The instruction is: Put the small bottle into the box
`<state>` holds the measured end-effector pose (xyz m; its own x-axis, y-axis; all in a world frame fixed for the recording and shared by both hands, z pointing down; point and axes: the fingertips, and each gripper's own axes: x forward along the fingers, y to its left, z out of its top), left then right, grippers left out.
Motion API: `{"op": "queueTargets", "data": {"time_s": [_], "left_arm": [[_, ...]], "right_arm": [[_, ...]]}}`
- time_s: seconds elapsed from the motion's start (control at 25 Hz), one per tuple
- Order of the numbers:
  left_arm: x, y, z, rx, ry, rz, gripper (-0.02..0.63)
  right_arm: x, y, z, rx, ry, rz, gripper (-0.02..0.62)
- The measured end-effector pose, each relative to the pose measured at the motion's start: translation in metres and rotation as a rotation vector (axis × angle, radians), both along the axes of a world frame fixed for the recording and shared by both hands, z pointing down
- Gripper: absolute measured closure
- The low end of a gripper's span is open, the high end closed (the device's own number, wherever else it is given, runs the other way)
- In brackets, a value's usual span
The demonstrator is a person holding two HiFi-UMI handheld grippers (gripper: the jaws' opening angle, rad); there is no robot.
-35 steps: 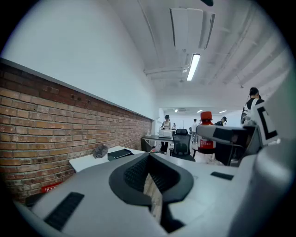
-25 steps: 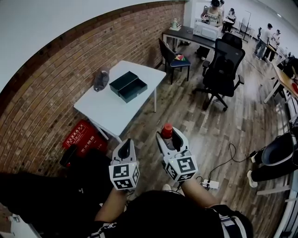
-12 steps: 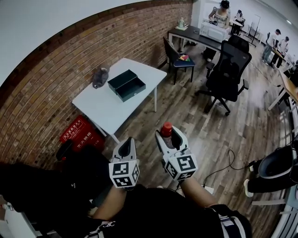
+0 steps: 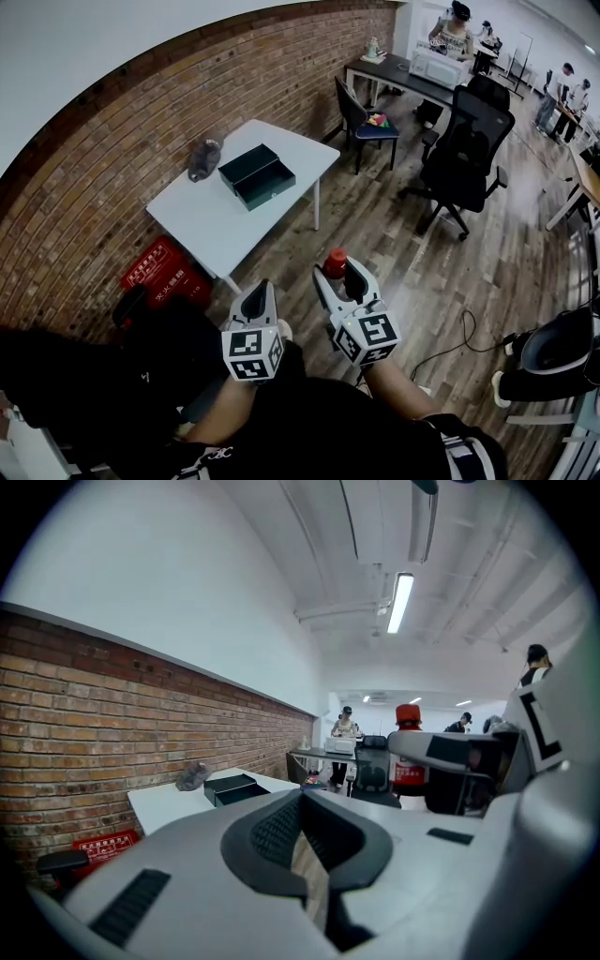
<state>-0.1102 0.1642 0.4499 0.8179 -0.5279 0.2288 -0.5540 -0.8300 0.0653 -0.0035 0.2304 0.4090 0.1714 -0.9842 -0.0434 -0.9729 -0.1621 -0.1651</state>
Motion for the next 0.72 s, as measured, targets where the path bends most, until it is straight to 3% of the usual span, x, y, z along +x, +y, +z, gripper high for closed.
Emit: {"op": "queueTargets", "data": {"time_s": [0.72], "left_arm": [[0.071, -0.113, 0.016, -0.064, 0.031, 0.021, 0.595]], "right_arm": [[0.061, -0.114, 0.011, -0.051, 0.049, 0.001, 0.364]]}}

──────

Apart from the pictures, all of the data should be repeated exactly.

* **Exercise result**:
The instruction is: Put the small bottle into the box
`<state>` holds the measured end-effector pose (xyz m; its own x-axis, y-axis; all in a world frame fixed for the recording and shared by both hands, z pointing down; point and axes: the fingertips, and each gripper's own axes: x forward along the fingers, y to its left, z out of its top), left then right, grippers left out.
Motion API: `{"op": "queueTargets", "data": {"time_s": [_], "left_arm": [[_, ...]], "right_arm": [[_, ...]]}}`
- time_s: seconds elapsed from the motion's start (control at 25 Hz), one per tuple
- Order of the numbers:
  left_arm: x, y, z, rx, ry, rz, gripper (-0.02..0.63)
  right_arm: x, y, z, rx, ry, rz, gripper (-0.02..0.62)
- The measured end-effector pose, each relative to the pose measured at the motion's start: translation in metres and rotation as a rotation vector (axis × angle, radians), both along the axes of a world frame fixed for the recording and shared by both hands, z pointing down
- Gripper: absolute measured closure
- The low end of a gripper's span is open, the high end closed (the device's own number, wherever else it is given, runs the other way)
- In brackets, a value's usual span
The demonstrator is a person holding two HiFi-UMI handheld grippers (gripper: the jaws' opening angle, rad); there is no robot.
-35 steps: 
-25 steps: 
-12 steps: 
+0 steps: 
<state>-0.1102 0.1642 0.4499 0.8179 -0.5279 0.2288 -0.5540 -0.8300 0.0653 -0.0035 0.2304 0.4090 0.1714 -0.9842 -0.0434 -0.9729 -0.1621 -0.1651</state>
Motion for the next 0.72 s, as measured, targets where the path bends most, until it is straight to 3% of the usual span, x, y, z along +x, +y, +z, gripper high for closed.
Emit: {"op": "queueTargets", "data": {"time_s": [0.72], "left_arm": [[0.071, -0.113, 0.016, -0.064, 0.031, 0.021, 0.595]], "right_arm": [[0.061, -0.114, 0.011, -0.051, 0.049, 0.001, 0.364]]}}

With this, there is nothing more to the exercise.